All lines in the data that hold the word "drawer" need copying.

§

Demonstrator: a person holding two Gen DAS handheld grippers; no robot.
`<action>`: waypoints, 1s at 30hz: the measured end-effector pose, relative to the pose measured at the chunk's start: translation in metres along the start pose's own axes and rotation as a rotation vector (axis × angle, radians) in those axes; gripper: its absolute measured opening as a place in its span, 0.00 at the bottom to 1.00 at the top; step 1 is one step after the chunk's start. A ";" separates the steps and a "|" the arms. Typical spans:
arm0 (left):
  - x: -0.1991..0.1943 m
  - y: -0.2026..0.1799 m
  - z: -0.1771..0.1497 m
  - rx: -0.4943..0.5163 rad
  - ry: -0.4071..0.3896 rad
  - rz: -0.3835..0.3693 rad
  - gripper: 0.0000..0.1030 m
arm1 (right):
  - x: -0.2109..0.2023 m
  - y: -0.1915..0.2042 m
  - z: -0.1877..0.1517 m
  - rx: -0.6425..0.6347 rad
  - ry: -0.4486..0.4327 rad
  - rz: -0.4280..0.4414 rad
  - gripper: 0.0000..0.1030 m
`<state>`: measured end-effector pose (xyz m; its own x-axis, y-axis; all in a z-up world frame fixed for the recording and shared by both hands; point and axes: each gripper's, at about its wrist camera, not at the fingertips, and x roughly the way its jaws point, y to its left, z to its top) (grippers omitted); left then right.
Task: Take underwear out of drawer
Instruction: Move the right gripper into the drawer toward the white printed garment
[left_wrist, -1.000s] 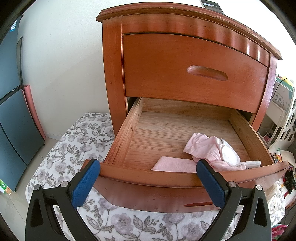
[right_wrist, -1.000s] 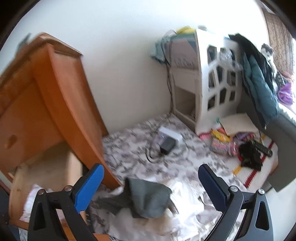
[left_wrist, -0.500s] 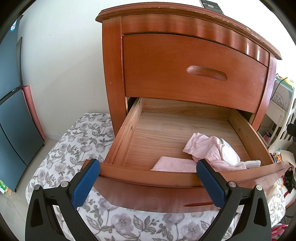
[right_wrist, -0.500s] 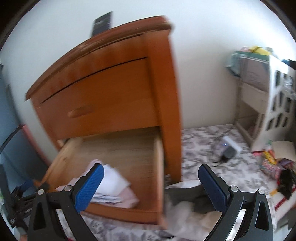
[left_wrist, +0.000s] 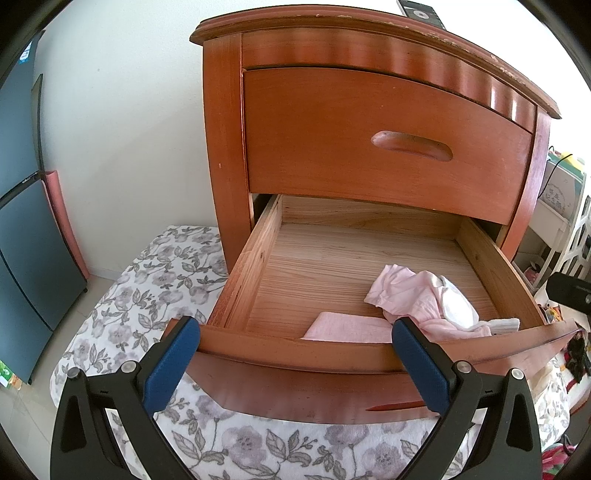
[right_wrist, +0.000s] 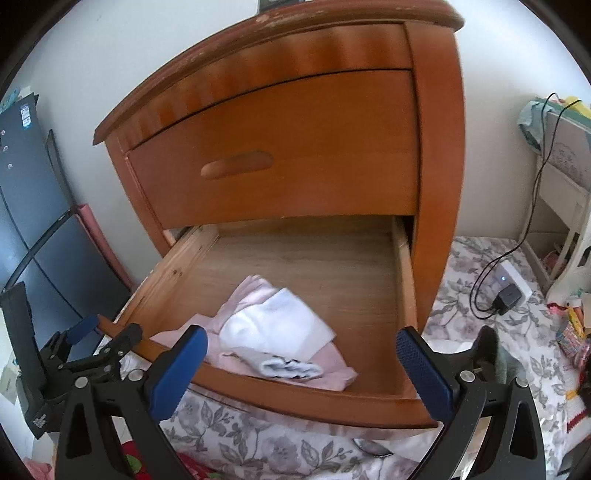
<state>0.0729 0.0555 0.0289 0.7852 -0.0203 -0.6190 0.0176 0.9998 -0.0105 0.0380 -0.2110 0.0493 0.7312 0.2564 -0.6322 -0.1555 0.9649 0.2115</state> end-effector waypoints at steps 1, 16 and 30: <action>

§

## COMPLETED EXERCISE
Task: Take underwear out of drawer
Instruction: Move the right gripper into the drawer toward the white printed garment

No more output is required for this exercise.